Assignment NP 2.01: A Matlab Example in Electrostatics

Graphics and description

     I began my matlab experience by prerusing through the "Getting 
Started with Matlab" handout using the computer.  Next I followed 
Professor Lockhart's writeup.  The writeup guided me through a problem of 
two point charges. - Find the potential and the electric field and then 
graph the results in various ways.  I then placed the commands into a file 
called matlabex.m for which I could modify at the slightest whim and then 
rerun the program to see the results of the changes.  Through the 
combination of using the help command (similar to the man command in 
UNIX), and the trying out modifications in my program I learned my 
interesting things.  

     Diverging for a moment, I will compare the Lockhart program results 
using Matlab and the Dancing Gaussian from Mathematica.  Both Mathematica 
and Matlab have good and bad points.  Which one that you use depends upon 
what you are doing.  Mathematica can easily do computation of functions 
but Matlab is more user friendly in the area of adding finishing touches 
to a graph and looking at it from different view points.  Anyways, each 
program requires a different technique towards the common goal of finding 
the best resulution of the spike of a given function.

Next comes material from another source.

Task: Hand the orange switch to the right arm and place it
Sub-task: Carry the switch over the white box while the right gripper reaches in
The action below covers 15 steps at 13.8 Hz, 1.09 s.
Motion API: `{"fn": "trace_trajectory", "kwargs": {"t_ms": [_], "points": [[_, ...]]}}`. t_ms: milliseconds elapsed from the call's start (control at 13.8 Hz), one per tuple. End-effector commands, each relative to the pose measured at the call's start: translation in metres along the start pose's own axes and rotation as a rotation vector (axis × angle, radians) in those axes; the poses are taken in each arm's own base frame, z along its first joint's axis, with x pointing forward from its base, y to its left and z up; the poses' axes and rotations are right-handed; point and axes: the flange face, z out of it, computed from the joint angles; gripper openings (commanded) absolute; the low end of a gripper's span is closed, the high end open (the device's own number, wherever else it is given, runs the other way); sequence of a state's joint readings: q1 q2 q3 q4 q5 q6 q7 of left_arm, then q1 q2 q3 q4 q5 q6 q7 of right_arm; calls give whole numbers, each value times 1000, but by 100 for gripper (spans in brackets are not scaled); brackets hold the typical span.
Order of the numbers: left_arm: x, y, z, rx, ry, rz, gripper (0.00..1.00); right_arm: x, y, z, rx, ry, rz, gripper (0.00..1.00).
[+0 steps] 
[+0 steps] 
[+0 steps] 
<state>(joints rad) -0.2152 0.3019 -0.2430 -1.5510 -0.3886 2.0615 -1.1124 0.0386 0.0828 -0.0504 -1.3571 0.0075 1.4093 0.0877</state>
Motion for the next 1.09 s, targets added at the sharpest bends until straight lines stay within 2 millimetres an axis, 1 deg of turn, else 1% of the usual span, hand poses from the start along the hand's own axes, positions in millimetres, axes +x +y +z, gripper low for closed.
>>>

     Returning the to the topic at hand, I decided upon the mesh graph 
style to use for this next part.  Here I increased the resolution of the 
potential function by increasing the x and y arrays used in creating the 
meshgrid from 0.1 to 0.014.  This seemed to yield the best visual results. 
To view the graph refer to graph1.  I wanted a 
better view and thus rotationed it from the default position of:  
azmuthal angle = -37.5 and elevation = 30 to 30 and 0 (a side view).  To 
view the graph refer to graph2.  Wow!  Notice 
that the first graph shows the potential plane with a spike at the 
positive charge and a dot due to the negative charge.  The second graph 
(due to rotation) reveals not only a spike due to the positive change 
but one can clearly see that there's a spike in the opposite direction 
from the plane due to the negative charge.  The color changes also add 
to an easier interpretation of the results.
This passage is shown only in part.